- [What this task involves]: The data must be given again exactly as written, with all images omitted.

- [Information supplied]:
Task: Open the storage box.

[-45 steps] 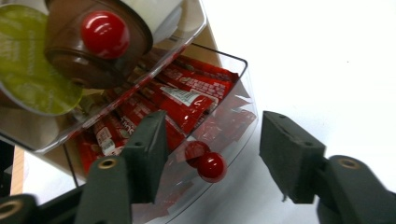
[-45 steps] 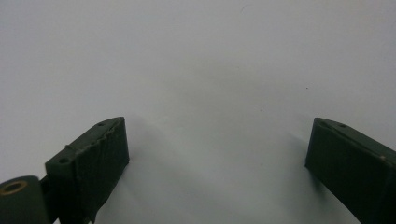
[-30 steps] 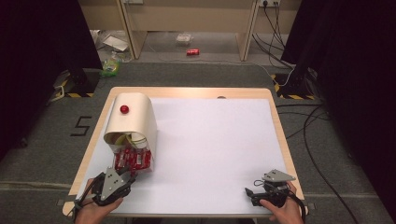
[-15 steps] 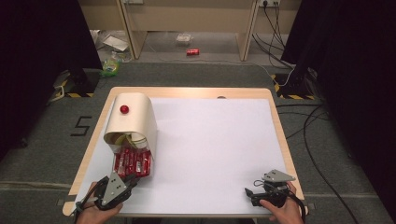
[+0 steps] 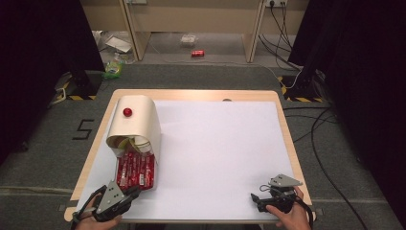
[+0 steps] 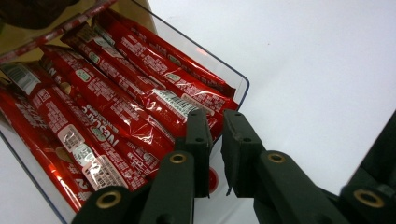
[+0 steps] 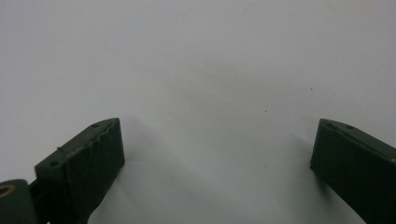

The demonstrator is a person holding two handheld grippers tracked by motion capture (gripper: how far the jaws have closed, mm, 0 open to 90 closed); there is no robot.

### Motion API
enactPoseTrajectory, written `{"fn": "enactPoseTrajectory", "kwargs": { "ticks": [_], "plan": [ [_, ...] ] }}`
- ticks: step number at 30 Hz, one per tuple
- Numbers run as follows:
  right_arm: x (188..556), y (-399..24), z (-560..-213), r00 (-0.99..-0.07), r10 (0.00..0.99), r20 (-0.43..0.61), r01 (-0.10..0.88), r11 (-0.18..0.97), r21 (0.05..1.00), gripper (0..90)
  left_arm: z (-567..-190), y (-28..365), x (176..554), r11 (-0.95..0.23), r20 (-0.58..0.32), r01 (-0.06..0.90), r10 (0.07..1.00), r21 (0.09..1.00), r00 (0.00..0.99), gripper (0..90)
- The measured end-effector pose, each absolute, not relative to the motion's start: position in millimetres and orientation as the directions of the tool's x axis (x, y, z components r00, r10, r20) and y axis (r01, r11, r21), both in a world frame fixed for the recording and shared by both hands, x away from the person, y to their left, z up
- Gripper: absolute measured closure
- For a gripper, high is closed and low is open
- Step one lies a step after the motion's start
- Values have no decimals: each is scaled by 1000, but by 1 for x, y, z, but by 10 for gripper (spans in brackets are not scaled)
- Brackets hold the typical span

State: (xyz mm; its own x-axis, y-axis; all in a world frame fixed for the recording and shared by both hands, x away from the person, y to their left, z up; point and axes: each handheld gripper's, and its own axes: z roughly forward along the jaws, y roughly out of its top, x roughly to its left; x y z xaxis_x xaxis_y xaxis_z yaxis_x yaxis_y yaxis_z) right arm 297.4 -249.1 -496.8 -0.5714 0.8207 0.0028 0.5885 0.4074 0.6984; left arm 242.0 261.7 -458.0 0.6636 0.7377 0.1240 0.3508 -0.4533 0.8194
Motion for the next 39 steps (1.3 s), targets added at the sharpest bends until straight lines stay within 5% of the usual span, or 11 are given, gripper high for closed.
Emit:
{"fn": "enactPoseTrajectory", "kwargs": {
  "ticks": [17, 39],
  "plan": [
    [297, -249, -497, -573, 820, 2, 588, 409, 698, 23, -447, 261, 235, -448, 54, 422, 733, 788, 678, 784],
    [298, -249, -497, -577, 817, 3, 586, 411, 699, 17, -443, 261, 243, -354, 18, 444, 798, 823, 602, 481]
  ]
}}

- [Your response]:
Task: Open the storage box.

[-45 steps] 
[-45 steps] 
[-30 steps] 
[-15 steps] 
[+0 steps] 
[+0 steps] 
[+0 steps] 

The demonstrator is a person holding two handheld grippers tracked by motion capture (gripper: how far the jaws have closed, mm, 0 open to 90 closed); there is no robot.

### Motion API
enactPoseTrajectory, written `{"fn": "enactPoseTrajectory", "kwargs": { "ticks": [_], "plan": [ [_, ...] ] }}`
- ticks: step number at 30 Hz, one per tuple
- Numbers run as follows:
  right_arm: x (188..556), y (-399..24), z (-560..-213), r00 (-0.99..-0.07), r10 (0.00..0.99), r20 (-0.43..0.61), r01 (-0.10..0.88), r11 (-0.18..0.97), r21 (0.05..1.00), gripper (0..90)
  left_arm: z (-567..-190), y (-28..365), x (176..554), r11 (-0.95..0.23), r20 (-0.58..0.32), r01 (-0.06..0.90), r10 (0.07..1.00), r21 (0.09..1.00), r00 (0.00..0.99), gripper (0..90)
- The measured end-effector pose, each absolute, not relative to the motion's start: position in millimetres and orientation as the directions of the tool's x axis (x, y, z components r00, r10, r20) and y axis (r01, r11, r21), both in a world frame fixed for the recording and shared by both hands, x away from the person, y to their left, z up
- Gripper: absolute measured closure
- For a gripper, high is closed and low is open
- Step one lies a step after the motion's start
- Values have no decimals: each is scaled by 1000, but by 1 for x, y, z, but by 10 for gripper (spans in brackets are not scaled)
- Brackets hold the typical span

State: (xyz mm; its own x-axis, y-axis; all in a world frame fixed for the recording and shared by both hands, x away from the person, y to their left, z up; point and axes: each handheld gripper's, and its own axes: z roughly forward along the jaws, y roughly out of its top, x roughly to its left; x y z xaxis_x xaxis_y xaxis_z yaxis_x yaxis_y yaxis_z) right arm 297.4 -249.1 -496.8 -0.5714 0.8207 0.0028 0.5885 0.4074 0.6984; left arm 242.0 261.7 -458.0 0.6636 0.7377 0.1240 0.3508 -0.4533 0.8194
Motion for the next 39 steps (1.3 s), targets added at the sharpest bends until straight lines stay within 5% of the usual span, or 11 are given, gripper high for closed.
Emit:
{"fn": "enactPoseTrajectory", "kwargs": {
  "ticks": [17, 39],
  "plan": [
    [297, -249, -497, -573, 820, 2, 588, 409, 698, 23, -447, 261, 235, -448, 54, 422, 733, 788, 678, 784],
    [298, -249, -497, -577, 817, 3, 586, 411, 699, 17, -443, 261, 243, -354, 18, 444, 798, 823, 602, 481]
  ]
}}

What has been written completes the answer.